## Action item
Read the records below and copy each line that contains "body".

------------------------------------

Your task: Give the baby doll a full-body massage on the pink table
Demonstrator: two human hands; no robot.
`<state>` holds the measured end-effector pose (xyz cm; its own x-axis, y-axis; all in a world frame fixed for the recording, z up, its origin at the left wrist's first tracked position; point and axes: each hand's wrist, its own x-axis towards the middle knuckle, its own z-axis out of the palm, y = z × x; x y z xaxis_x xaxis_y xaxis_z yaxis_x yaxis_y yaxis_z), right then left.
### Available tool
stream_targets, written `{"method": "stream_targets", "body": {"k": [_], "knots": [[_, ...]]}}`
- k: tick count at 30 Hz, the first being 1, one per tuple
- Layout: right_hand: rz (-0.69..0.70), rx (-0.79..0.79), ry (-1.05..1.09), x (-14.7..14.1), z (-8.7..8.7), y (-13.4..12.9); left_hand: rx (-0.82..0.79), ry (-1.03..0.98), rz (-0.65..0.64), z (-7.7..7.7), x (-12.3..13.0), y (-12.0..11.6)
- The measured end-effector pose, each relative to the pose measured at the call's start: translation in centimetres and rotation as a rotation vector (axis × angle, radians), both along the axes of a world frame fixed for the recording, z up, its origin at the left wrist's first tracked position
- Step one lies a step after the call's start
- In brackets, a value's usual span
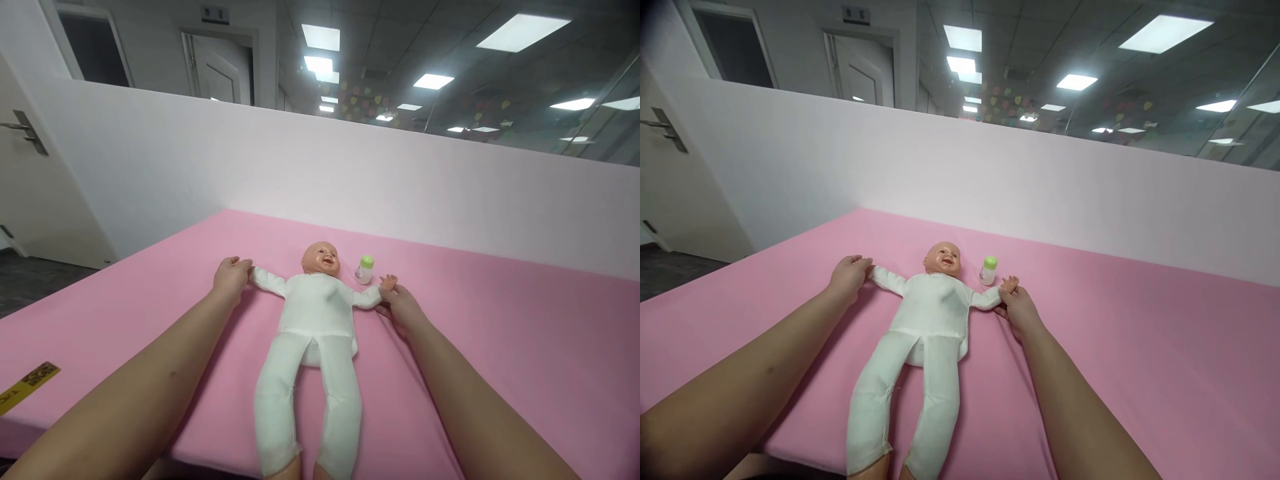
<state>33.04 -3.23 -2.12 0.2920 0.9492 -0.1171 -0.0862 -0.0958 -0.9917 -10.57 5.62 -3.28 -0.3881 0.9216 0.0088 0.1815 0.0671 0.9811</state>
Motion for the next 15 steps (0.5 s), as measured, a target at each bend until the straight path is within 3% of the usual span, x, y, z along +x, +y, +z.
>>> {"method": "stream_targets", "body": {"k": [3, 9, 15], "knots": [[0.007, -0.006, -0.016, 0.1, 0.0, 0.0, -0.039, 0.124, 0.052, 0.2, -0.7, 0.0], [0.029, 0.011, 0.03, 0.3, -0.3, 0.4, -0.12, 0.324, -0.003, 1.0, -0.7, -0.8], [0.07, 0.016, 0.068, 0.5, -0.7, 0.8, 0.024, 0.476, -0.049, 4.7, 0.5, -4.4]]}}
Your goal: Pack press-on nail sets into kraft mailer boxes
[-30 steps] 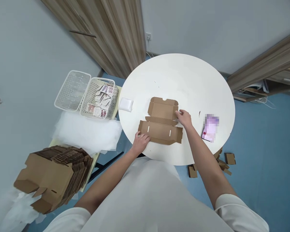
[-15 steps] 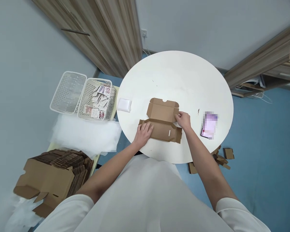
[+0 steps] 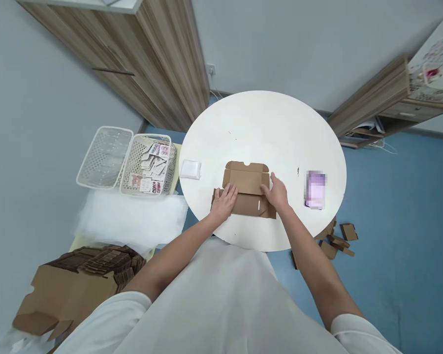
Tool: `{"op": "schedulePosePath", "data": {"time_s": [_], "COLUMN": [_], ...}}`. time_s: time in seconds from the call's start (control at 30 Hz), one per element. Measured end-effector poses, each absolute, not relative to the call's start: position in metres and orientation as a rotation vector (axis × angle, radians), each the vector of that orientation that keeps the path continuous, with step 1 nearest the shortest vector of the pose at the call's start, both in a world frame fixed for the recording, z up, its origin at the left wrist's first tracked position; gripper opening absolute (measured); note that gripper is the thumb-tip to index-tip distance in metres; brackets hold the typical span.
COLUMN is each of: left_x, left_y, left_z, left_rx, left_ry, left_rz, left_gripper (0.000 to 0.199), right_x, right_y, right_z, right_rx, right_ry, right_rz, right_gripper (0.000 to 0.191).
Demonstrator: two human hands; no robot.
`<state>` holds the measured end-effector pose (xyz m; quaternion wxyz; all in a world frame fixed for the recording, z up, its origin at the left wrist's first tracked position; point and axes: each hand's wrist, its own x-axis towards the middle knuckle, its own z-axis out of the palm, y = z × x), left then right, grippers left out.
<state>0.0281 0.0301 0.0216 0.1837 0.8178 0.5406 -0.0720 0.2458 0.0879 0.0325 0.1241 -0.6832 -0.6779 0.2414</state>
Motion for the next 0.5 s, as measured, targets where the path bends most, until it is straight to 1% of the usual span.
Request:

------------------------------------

## Answer to this exercise
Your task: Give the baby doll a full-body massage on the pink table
stream_targets, written `{"method": "stream_targets", "body": {"k": [_], "knots": [[_, ...]]}}`
>>> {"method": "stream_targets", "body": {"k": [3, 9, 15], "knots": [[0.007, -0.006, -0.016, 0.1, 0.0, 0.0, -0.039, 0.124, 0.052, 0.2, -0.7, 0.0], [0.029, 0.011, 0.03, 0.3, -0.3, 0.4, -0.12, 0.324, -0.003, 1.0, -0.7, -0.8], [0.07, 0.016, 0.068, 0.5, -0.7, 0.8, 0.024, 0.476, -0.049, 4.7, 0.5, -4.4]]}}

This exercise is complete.